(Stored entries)
▼▼▼

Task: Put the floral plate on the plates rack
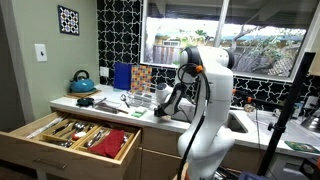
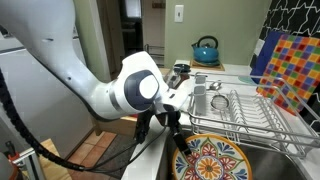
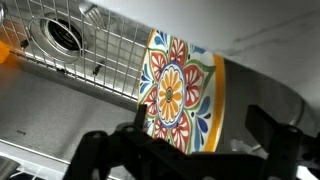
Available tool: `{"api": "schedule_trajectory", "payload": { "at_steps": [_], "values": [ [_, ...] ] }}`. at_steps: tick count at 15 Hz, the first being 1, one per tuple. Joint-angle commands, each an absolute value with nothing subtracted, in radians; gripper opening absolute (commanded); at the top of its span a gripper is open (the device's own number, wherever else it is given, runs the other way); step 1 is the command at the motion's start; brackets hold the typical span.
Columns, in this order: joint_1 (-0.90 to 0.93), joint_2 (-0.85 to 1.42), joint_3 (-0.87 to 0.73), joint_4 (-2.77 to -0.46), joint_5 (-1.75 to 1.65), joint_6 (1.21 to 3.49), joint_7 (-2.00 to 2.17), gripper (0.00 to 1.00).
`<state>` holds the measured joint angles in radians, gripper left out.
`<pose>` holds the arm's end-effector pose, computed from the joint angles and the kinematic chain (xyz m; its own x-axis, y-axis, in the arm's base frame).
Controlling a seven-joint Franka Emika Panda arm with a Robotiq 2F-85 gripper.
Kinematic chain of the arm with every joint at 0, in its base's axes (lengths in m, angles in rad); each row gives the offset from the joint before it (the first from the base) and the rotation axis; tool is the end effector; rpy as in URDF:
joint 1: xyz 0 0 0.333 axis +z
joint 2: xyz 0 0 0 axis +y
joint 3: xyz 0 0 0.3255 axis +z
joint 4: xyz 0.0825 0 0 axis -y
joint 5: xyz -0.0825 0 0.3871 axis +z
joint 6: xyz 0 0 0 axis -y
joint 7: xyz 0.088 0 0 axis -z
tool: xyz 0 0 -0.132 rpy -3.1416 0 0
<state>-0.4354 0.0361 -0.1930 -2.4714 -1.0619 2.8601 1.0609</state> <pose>0.4276 -0.2594 0.2843 0.7031 -0.5262 0.4784 -0.6740 -0.7075 0.2125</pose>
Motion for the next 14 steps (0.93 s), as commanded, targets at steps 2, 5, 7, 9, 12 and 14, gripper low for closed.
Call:
{"api": "schedule_trajectory", "payload": {
  "at_steps": [2,5,7,9,12,14],
  "values": [
    [-0.435,0.094,-0.199,-2.428,-1.148,2.862,1.155,1.0],
    [-0.435,0.107,-0.2,-2.412,-1.165,2.859,1.176,0.97],
    [-0.433,0.109,-0.2,-2.406,-1.171,2.841,1.195,0.96],
    [-0.432,0.107,-0.199,-2.406,-1.167,2.824,1.213,0.99],
    [-0.433,0.11,-0.197,-2.411,-1.149,2.802,1.207,0.97],
    [-0.433,0.116,-0.197,-2.411,-1.149,2.798,1.207,0.85]
  ]
}}
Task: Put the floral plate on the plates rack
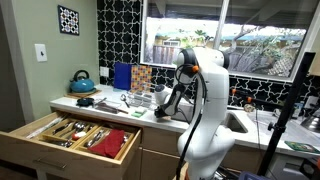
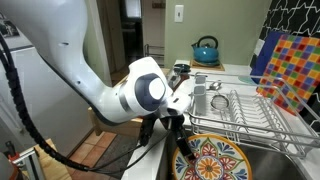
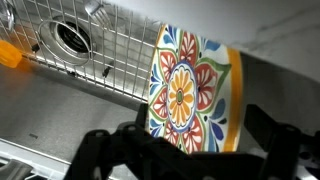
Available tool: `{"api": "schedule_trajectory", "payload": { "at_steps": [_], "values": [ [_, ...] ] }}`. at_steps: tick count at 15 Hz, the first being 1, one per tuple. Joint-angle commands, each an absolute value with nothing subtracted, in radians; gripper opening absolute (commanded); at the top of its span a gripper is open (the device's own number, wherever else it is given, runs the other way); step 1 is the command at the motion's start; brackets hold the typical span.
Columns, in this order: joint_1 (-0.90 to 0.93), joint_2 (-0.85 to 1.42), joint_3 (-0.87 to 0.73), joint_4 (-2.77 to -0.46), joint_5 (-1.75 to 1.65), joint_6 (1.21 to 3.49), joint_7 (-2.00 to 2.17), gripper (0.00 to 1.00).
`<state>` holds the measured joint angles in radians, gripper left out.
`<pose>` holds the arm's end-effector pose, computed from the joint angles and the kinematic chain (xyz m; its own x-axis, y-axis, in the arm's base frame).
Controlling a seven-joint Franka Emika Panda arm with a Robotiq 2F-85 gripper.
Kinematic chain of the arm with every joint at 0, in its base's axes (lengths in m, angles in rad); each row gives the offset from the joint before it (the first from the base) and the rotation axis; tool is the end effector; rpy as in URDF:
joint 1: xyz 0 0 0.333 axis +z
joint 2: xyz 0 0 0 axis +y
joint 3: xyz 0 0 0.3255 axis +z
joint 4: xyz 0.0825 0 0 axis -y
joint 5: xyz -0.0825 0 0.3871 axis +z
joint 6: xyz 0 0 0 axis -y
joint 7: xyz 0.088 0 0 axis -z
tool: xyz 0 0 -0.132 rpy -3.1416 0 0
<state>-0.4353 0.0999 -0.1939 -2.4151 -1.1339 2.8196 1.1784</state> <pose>0.4362 -0.2716 0.2701 0.6748 -0.5557 0.4856 -0.7143 -0.6572 0.2405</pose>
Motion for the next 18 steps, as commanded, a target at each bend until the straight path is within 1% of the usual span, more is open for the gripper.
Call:
{"api": "schedule_trajectory", "payload": {
  "at_steps": [1,2,3,7,8,9,10,11,12,13,15,16,17,18],
  "values": [
    [-0.433,0.118,-0.197,-2.411,-1.15,2.801,1.208,0.84],
    [-0.434,0.121,-0.197,-2.41,-1.144,2.805,1.204,0.78],
    [-0.434,0.123,-0.197,-2.409,-1.147,2.808,1.207,0.82],
    [-0.435,0.133,-0.197,-2.408,-1.143,2.813,1.205,0.68],
    [-0.435,0.134,-0.197,-2.408,-1.142,2.814,1.204,0.69],
    [-0.436,0.136,-0.197,-2.408,-1.141,2.815,1.204,0.6],
    [-0.436,0.137,-0.197,-2.408,-1.14,2.815,1.205,0.63],
    [-0.435,0.139,-0.197,-2.407,-1.141,2.815,1.206,0.61],
    [-0.435,0.139,-0.197,-2.406,-1.141,2.816,1.206,0.54],
    [-0.435,0.14,-0.197,-2.405,-1.142,2.816,1.209,0.55],
    [-0.435,0.141,-0.197,-2.404,-1.143,2.816,1.213,0.47],
    [-0.434,0.141,-0.197,-2.404,-1.144,2.816,1.215,0.47],
    [-0.434,0.141,-0.197,-2.403,-1.144,2.816,1.217,0.38],
    [-0.434,0.14,-0.197,-2.403,-1.145,2.816,1.218,0.4]
  ]
}}
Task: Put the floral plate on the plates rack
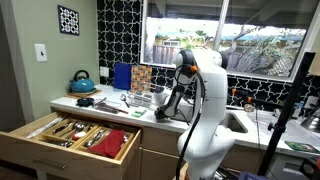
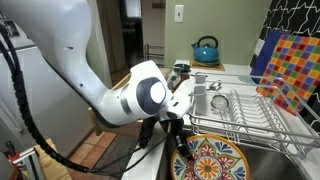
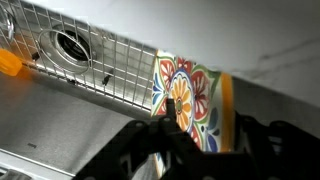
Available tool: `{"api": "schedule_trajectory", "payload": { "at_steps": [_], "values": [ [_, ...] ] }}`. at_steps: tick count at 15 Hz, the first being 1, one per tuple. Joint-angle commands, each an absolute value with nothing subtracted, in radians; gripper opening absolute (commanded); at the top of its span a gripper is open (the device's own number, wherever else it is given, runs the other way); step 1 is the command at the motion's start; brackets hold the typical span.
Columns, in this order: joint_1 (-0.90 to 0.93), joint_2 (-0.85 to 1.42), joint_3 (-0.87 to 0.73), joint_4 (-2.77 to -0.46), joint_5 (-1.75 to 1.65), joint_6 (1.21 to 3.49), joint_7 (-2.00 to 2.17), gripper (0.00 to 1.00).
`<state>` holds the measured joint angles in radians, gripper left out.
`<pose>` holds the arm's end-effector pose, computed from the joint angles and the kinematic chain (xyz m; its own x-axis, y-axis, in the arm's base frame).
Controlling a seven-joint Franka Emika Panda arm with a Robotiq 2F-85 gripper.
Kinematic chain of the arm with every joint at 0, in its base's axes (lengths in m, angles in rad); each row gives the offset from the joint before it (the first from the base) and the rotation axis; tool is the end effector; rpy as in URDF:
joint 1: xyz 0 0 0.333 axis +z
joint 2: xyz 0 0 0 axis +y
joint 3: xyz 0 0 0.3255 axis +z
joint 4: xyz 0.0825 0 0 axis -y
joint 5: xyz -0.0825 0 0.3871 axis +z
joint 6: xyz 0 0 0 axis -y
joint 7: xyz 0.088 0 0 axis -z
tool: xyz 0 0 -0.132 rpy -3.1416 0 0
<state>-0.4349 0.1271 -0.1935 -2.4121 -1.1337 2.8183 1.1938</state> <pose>0.4355 -0.2713 0.2573 0.6748 -0.5702 0.4685 -0.7191 -0.6508 0.2436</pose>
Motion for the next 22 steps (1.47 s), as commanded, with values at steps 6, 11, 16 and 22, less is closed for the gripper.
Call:
{"api": "schedule_trajectory", "payload": {
  "at_steps": [6,11,16,22],
  "values": [
    [-0.434,0.141,-0.197,-2.399,-1.146,2.815,1.224,0.21],
    [-0.435,0.135,-0.198,-2.399,-1.146,2.815,1.228,0.06],
    [-0.432,0.12,-0.2,-2.4,-1.153,2.791,1.239,0.07],
    [-0.428,0.058,-0.205,-2.409,-1.178,2.69,1.248,0.07]
  ]
}}
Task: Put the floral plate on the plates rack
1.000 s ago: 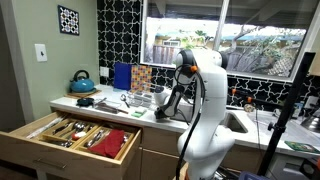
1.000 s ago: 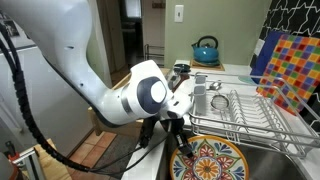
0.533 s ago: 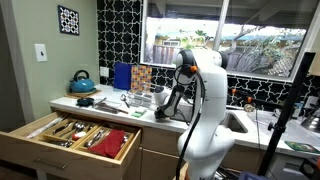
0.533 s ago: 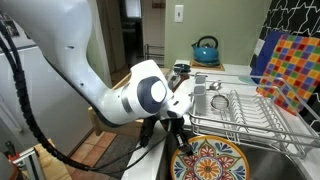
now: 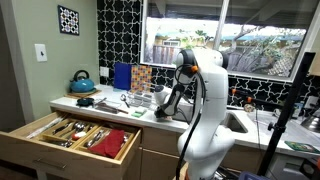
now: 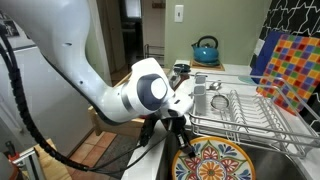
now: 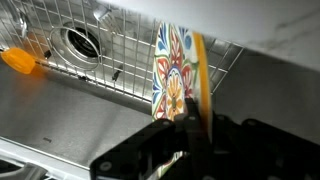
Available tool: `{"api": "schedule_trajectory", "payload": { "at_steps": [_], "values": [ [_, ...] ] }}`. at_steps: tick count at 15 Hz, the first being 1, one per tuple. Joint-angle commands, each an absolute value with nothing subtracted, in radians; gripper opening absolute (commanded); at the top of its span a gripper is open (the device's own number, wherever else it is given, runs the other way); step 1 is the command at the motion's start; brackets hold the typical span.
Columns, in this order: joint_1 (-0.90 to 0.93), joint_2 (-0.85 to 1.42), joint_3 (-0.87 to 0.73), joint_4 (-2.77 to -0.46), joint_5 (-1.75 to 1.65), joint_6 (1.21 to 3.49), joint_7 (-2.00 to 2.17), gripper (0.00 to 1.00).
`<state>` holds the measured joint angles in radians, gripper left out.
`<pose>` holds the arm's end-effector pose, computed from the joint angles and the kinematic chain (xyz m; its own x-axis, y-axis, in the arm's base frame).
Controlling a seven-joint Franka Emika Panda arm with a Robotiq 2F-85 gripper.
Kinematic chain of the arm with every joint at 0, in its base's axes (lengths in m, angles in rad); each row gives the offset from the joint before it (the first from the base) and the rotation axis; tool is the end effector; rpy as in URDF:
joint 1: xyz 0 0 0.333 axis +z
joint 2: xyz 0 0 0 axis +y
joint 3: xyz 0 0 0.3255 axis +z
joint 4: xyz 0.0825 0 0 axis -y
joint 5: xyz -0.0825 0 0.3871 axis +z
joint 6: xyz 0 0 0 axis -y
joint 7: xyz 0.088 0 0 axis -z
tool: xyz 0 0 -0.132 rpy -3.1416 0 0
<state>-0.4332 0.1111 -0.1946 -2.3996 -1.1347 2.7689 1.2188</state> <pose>0.4353 -0.2789 0.2672 0.6486 -0.5870 0.4845 -0.7478 -0.6100 0.2621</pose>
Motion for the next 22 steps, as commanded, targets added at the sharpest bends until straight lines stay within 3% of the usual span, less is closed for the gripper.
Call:
{"api": "schedule_trajectory", "payload": {
  "at_steps": [1,15,22],
  "values": [
    [-0.428,0.048,-0.205,-2.409,-1.18,2.657,1.249,0.07],
    [-0.357,-0.215,-0.274,-2.47,-1.161,2.406,1.035,0.06],
    [-0.349,-0.155,-0.276,-2.437,-1.138,2.441,1.057,0.05]
  ]
}}
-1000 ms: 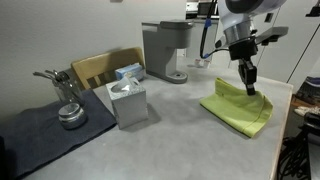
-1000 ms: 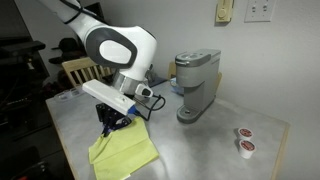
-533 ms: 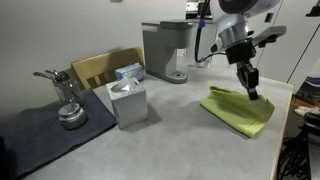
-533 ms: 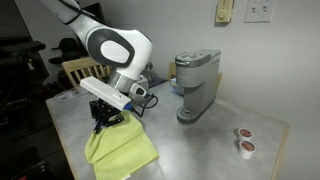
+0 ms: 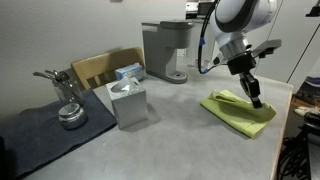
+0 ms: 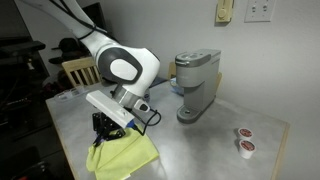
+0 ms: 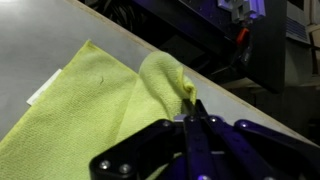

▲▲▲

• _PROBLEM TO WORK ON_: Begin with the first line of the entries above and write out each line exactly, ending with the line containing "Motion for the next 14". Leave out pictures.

• _ANSWER TO THIS EXERCISE_:
Task: Put the floral plate on the plates rack
Available tool: `{"api": "schedule_trajectory", "payload": { "at_steps": [_], "values": [ [_, ...] ] }}`. at_steps: tick count at 15 Hz, the first being 1, one per tuple. Joint-angle commands, each an absolute value with nothing subtracted, in radians; gripper opening absolute (commanded); at the top of its span a gripper is open (the device's own number, wherever else it is given, runs the other way); step 1 is the command at the motion's start; brackets hold the typical span.
Columns, in this order: joint_1 (-0.90 to 0.93), joint_2 (-0.85 to 1.42), joint_3 (-0.87 to 0.73), joint_4 (-2.77 to -0.46), joint_5 (-1.75 to 1.65), joint_6 (1.21 to 3.49), joint_7 (-2.00 to 2.17), gripper (0.00 to 1.00).
`<state>` holds the measured joint angles in radians, gripper left out.
`<pose>` holds the arm's end-effector pose, computed from the joint angles and the kinematic chain (xyz m; its own x-axis, y-axis, in the arm's base frame).
Controlling a seven-joint Franka Emika Panda arm with a Robotiq 2F-85 gripper.
Kinematic chain of the arm with every joint at 0, in its base's axes (lengths in m, angles in rad); each row gives the offset from the joint before it (the first from the base) and the rotation axis; tool is the end effector; rpy as in URDF:
joint 1: xyz 0 0 0.333 axis +z
joint 2: xyz 0 0 0 axis +y
joint 3: xyz 0 0 0.3255 axis +z
joint 4: xyz 0.0825 0 0 axis -y
joint 5: xyz -0.0825 0 0.3871 axis +z
joint 6: xyz 0 0 0 axis -y
joint 7: xyz 0.088 0 0 axis -z
tool: xyz 0 0 -0.132 rpy -3.1416 0 0
<state>-0.4354 0.0361 -0.1930 -2.4714 -1.0619 2.8601 1.0609</state> <pose>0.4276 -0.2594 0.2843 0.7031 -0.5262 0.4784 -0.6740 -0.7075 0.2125</pose>
Motion for the next 14 steps (0.93 s), as commanded, targets at steps 2, 5, 7, 9, 12 and 14, gripper low for closed.

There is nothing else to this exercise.